# EXERCISE AIM
Skip the images and print the listing exactly.

────

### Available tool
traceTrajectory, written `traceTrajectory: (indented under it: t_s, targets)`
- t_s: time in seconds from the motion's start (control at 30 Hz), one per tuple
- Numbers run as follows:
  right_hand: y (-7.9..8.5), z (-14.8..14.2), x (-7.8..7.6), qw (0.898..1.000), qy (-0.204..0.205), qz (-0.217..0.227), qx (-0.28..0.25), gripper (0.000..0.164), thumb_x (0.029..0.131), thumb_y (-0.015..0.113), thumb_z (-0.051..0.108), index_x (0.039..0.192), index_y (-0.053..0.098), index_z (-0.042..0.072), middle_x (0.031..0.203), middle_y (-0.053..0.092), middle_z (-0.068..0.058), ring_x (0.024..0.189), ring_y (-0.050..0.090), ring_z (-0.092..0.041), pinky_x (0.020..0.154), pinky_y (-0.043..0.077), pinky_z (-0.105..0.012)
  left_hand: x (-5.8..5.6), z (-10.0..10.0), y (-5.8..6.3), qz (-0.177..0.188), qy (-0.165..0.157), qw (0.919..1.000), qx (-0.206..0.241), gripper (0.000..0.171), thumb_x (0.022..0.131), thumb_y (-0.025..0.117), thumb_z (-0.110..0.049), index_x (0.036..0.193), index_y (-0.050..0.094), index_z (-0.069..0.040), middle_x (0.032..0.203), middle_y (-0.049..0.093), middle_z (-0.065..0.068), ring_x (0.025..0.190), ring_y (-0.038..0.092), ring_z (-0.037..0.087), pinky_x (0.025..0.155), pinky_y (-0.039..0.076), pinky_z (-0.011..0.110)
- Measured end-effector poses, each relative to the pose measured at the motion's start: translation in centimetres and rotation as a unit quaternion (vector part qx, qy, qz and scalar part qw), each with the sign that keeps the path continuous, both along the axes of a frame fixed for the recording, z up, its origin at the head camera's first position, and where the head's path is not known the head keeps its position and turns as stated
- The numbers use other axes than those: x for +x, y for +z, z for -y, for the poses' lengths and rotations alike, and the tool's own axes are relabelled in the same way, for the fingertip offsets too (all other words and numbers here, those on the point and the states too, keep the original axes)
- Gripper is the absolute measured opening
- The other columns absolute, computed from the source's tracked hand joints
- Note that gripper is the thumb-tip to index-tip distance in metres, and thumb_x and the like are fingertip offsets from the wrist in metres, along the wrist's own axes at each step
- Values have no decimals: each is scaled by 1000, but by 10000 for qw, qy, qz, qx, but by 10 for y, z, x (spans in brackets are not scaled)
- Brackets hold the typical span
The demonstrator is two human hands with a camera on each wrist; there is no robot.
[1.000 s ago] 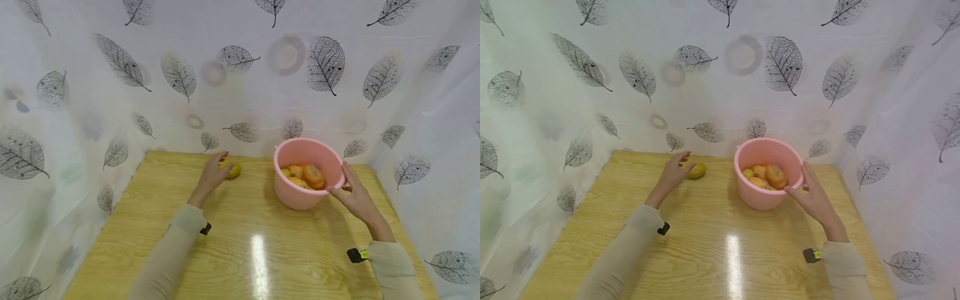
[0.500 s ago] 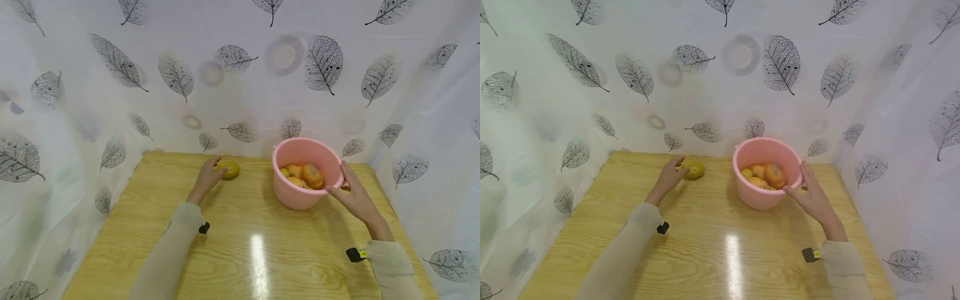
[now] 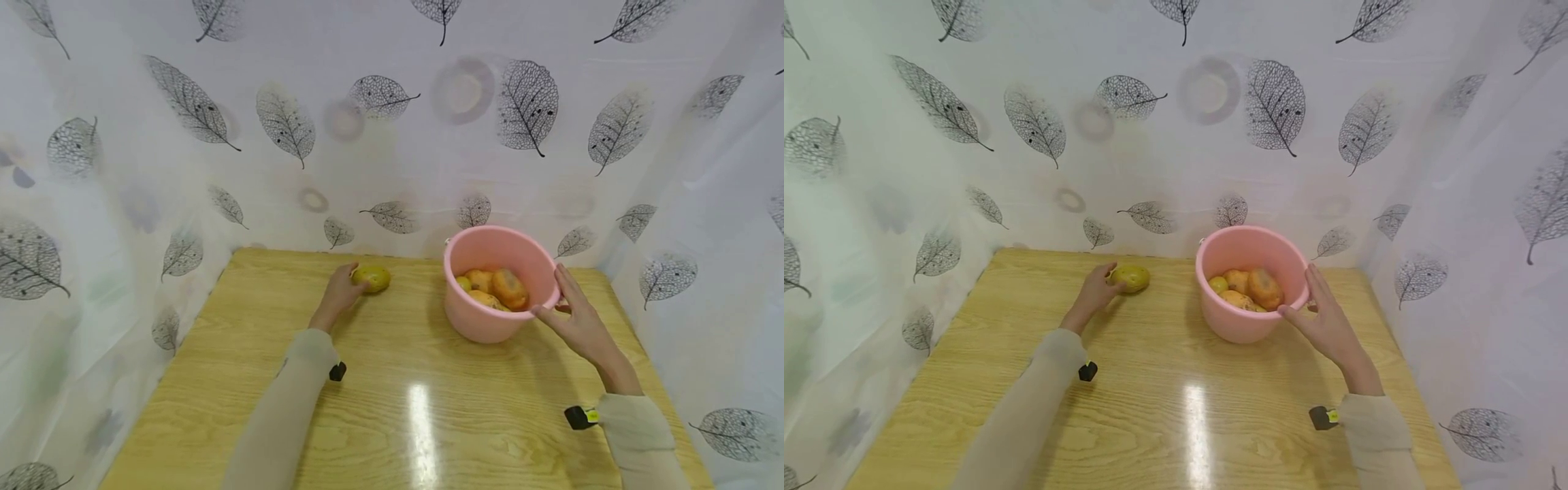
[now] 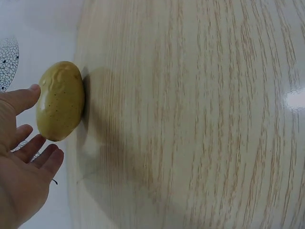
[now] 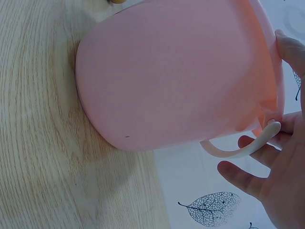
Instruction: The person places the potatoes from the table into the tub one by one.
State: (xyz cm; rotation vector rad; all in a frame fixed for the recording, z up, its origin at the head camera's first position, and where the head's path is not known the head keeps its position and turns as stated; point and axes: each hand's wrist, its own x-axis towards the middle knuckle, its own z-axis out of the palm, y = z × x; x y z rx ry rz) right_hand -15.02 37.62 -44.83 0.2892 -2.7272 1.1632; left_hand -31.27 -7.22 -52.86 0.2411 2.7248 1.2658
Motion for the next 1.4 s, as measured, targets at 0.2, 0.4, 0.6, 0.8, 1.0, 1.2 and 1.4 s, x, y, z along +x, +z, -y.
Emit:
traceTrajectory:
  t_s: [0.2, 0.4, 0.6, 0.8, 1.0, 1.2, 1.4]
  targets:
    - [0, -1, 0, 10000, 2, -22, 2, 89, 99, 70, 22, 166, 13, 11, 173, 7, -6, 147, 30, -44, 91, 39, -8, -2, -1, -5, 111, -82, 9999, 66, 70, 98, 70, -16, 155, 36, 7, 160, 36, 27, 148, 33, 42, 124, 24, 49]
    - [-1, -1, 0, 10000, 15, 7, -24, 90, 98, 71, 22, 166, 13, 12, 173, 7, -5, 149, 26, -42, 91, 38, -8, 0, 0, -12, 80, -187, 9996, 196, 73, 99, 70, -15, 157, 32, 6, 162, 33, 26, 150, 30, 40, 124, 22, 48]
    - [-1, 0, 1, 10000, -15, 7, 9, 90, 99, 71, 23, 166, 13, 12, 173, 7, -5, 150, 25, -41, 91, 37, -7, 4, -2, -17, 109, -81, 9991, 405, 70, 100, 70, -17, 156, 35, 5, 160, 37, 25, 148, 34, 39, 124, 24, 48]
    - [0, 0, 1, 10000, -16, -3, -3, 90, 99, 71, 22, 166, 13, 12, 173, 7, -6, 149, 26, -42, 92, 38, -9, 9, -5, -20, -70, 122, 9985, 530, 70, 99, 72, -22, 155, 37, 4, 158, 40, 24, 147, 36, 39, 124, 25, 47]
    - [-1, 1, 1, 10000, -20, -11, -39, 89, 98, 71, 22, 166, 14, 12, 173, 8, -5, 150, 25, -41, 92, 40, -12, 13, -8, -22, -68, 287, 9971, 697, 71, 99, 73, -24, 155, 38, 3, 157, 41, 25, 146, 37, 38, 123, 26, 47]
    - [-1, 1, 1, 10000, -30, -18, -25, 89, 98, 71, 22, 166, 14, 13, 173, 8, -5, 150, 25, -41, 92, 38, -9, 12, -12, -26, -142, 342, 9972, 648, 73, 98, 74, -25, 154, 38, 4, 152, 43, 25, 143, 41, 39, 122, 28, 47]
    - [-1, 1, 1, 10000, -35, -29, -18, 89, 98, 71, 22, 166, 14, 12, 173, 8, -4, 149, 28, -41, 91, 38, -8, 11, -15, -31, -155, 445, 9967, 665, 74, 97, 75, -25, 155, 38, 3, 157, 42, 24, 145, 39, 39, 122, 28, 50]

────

# WRITTEN RESPONSE
### Available tool
traceTrajectory, written `traceTrajectory: (indented under it: t_s, targets)`
- t_s: time in seconds from the motion's start (control at 30 Hz), one per tuple
- Numbers run as follows:
  right_hand: y (-7.9..8.5), z (-14.8..14.2), x (-7.8..7.6), qw (0.898..1.000), qy (-0.204..0.205), qz (-0.217..0.227), qx (-0.28..0.25), gripper (0.000..0.164), thumb_x (0.029..0.131), thumb_y (-0.015..0.113), thumb_z (-0.051..0.108), index_x (0.039..0.192), index_y (-0.053..0.098), index_z (-0.042..0.072), middle_x (0.031..0.203), middle_y (-0.053..0.092), middle_z (-0.068..0.058), ring_x (0.024..0.189), ring_y (-0.050..0.090), ring_z (-0.092..0.041), pinky_x (0.020..0.154), pinky_y (-0.043..0.077), pinky_z (-0.105..0.012)
  left_hand: x (-5.8..5.6), z (-10.0..10.0), y (-5.8..6.3), qz (-0.177..0.188), qy (-0.165..0.157), qw (0.919..1.000), qx (-0.206..0.241), gripper (0.000..0.171), thumb_x (0.022..0.131), thumb_y (-0.025..0.117), thumb_z (-0.110..0.049), index_x (0.036..0.193), index_y (-0.050..0.094), index_z (-0.069..0.040), middle_x (0.032..0.203), middle_y (-0.049..0.093), middle_z (-0.065..0.068), ring_x (0.025..0.190), ring_y (-0.038..0.092), ring_z (-0.037..0.087), pinky_x (0.025..0.155), pinky_y (-0.039..0.076), pinky_z (-0.011..0.110)
- Measured end-effector poses, each relative to the pose measured at the motion's start: translation in centimetres and rotation as a unit quaternion (vector part qx, qy, qz and scalar part qw), each with the sign that keeps the path continuous, both along the axes of a frame fixed for the recording, z up, its origin at the head camera's first position, and where the head's path is not known the head keeps its position and turns as stated
- The numbers use other axes than those: x for +x, y for +z, z for -y, for the poses' lengths and rotations alike, and the tool's own axes are relabelled in the same way, for the fingertip offsets too (all other words and numbers here, those on the point and the states too, keep the original axes)
- Gripper is the absolute measured opening
- The other columns absolute, computed from the source's tracked hand joints
- Note that gripper is the thumb-tip to index-tip distance in metres, and thumb_x and the like are fingertip offsets from the wrist in metres, along the wrist's own axes at each step
- Values have no decimals: each is scaled by 1000, but by 10000 for qw, qy, qz, qx, but by 10 for y, z, x (spans in brackets are not scaled)
- Brackets hold the typical span
The demonstrator is two human hands with a camera on each wrist; there is no robot.
[1.000 s ago] 
[0.500 s ago] 
[now] 
[now] 
[now] 
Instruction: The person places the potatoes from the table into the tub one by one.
State: (xyz cm; rotation vector rad; all in a frame fixed for the recording, z up, its origin at the head camera's first position, and where the head's path is not known the head keeps its position and turns as stated; point and axes: each hand's wrist, its own x-axis towards the middle knuckle, its own z-axis out of the palm, y = z × x; x y z rx ry rz) right_hand -15.02 37.62 -44.83 0.2892 -2.7272 1.1632; left_hand -31.27 -7.22 -52.86 0.2411 2.7248 1.2658
Motion for the next 1.4 s, as measured, targets at 0.2, 0.4, 0.6, 0.8, 1.0, 1.2 and 1.4 s, x, y, z along +x, +z, -y.
Emit:
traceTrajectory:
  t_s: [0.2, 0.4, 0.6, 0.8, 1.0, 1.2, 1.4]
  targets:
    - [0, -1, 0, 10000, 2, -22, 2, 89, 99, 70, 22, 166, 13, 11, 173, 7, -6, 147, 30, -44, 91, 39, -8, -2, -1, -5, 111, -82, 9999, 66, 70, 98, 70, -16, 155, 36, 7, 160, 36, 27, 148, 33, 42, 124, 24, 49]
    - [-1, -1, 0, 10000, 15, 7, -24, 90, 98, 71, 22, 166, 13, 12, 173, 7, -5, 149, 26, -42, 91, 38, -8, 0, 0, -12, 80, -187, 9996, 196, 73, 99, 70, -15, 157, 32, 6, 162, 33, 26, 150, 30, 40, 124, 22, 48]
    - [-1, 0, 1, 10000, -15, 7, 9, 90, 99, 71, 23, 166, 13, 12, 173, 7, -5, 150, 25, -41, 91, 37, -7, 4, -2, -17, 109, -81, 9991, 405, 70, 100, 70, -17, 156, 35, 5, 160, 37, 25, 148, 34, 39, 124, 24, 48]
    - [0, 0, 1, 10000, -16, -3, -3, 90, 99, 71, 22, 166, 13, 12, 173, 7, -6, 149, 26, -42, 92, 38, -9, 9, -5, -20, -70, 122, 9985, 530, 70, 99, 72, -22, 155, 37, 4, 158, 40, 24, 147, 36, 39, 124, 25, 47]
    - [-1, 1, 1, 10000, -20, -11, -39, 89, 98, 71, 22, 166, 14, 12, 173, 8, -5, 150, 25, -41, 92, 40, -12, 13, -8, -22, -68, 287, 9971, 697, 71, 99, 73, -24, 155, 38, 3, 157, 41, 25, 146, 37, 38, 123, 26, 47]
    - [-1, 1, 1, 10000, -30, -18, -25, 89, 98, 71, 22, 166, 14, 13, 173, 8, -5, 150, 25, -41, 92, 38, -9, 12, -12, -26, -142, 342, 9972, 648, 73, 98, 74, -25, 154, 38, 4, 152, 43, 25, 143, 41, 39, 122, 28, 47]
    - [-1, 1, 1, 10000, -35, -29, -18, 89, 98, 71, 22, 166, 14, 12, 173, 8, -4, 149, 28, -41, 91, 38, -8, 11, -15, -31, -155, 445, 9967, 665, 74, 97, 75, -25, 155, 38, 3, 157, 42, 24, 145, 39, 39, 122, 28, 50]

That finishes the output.